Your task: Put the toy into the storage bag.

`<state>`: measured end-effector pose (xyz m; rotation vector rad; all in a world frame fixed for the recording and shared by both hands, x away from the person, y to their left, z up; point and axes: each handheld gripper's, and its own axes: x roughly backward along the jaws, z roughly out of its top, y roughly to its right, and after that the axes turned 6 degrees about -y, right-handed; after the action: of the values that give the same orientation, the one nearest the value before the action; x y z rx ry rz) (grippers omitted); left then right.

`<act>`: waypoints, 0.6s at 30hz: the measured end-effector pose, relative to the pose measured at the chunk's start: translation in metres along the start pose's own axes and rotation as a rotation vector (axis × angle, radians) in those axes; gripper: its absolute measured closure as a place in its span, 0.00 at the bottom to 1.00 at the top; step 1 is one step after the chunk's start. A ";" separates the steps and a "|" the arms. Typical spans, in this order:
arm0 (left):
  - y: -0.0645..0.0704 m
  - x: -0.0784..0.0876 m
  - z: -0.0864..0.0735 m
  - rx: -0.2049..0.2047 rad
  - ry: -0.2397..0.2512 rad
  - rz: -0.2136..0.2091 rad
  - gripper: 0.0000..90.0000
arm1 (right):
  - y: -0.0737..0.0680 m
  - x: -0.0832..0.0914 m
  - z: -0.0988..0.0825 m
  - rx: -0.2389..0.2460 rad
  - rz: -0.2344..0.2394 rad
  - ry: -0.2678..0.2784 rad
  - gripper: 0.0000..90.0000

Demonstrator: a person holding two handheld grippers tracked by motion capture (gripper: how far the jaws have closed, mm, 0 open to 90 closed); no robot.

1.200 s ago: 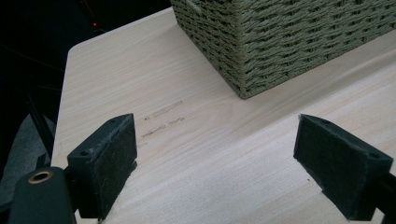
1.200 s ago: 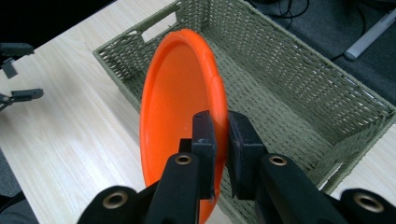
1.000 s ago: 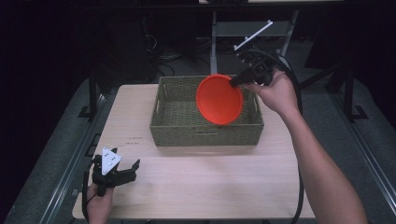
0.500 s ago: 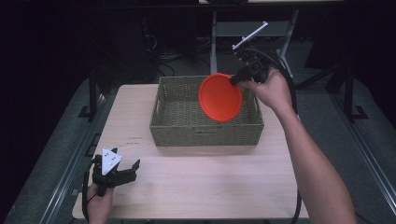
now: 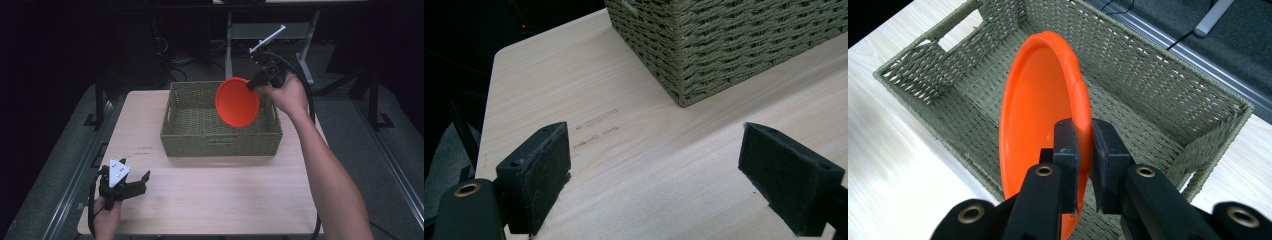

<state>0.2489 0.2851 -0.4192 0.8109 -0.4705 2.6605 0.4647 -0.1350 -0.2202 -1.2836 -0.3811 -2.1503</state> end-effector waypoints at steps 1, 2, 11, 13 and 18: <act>0.000 0.000 0.000 -0.001 -0.001 0.000 0.14 | 0.000 -0.002 0.001 -0.008 0.001 0.002 0.91; 0.000 0.000 0.000 0.000 0.000 0.000 0.14 | 0.001 -0.003 0.001 -0.011 0.001 0.000 0.91; 0.001 0.000 0.000 0.007 0.003 -0.003 0.14 | 0.010 -0.023 0.000 -0.035 -0.006 -0.010 0.91; 0.001 0.000 0.000 0.004 0.000 -0.003 0.14 | 0.013 -0.027 -0.001 -0.044 -0.007 -0.013 0.91; 0.000 0.000 0.000 0.002 0.000 -0.005 0.14 | 0.017 -0.040 -0.001 -0.068 -0.005 -0.027 0.91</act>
<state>0.2487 0.2847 -0.4193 0.8118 -0.4654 2.6573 0.4887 -0.1352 -0.2564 -1.3510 -0.3254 -2.1690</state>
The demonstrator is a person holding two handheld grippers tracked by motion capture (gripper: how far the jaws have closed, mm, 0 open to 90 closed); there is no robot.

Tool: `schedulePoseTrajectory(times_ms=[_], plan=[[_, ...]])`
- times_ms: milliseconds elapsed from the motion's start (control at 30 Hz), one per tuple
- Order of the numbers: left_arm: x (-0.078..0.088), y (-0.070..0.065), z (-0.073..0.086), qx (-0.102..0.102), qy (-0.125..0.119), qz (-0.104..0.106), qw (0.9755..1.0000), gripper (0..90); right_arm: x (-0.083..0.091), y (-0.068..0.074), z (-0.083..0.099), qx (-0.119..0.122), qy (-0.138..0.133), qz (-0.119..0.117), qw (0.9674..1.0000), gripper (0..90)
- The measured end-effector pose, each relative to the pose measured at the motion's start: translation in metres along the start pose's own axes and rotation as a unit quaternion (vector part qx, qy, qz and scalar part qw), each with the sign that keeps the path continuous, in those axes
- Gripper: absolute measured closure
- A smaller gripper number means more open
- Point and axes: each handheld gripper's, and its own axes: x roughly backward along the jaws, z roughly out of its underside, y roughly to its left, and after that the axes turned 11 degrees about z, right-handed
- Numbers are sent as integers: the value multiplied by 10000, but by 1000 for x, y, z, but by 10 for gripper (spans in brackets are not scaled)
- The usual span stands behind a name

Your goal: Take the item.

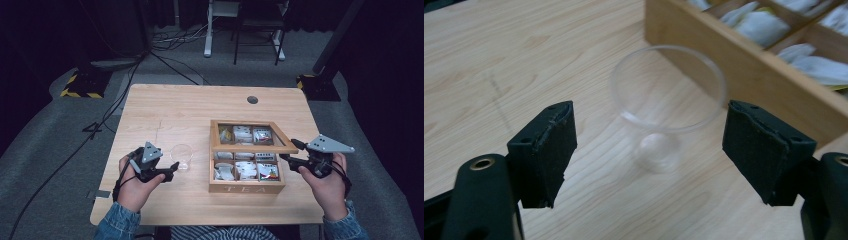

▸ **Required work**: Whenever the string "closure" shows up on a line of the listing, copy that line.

▸ **Answer box**:
`<act>`: waypoints, 0.6s at 30hz: the measured end-effector pose, relative to the pose measured at the chunk's start: translation in metres along the start pose's own axes and rotation as a rotation vector (axis × angle, radians) in those axes; gripper: its absolute measured closure as a place in its span, 0.00 at the bottom to 1.00 at the top; step 1 is one step after the chunk's start. A ";" separates the steps and a "|" the arms. Typical spans, in this order:
- Gripper: absolute measured closure

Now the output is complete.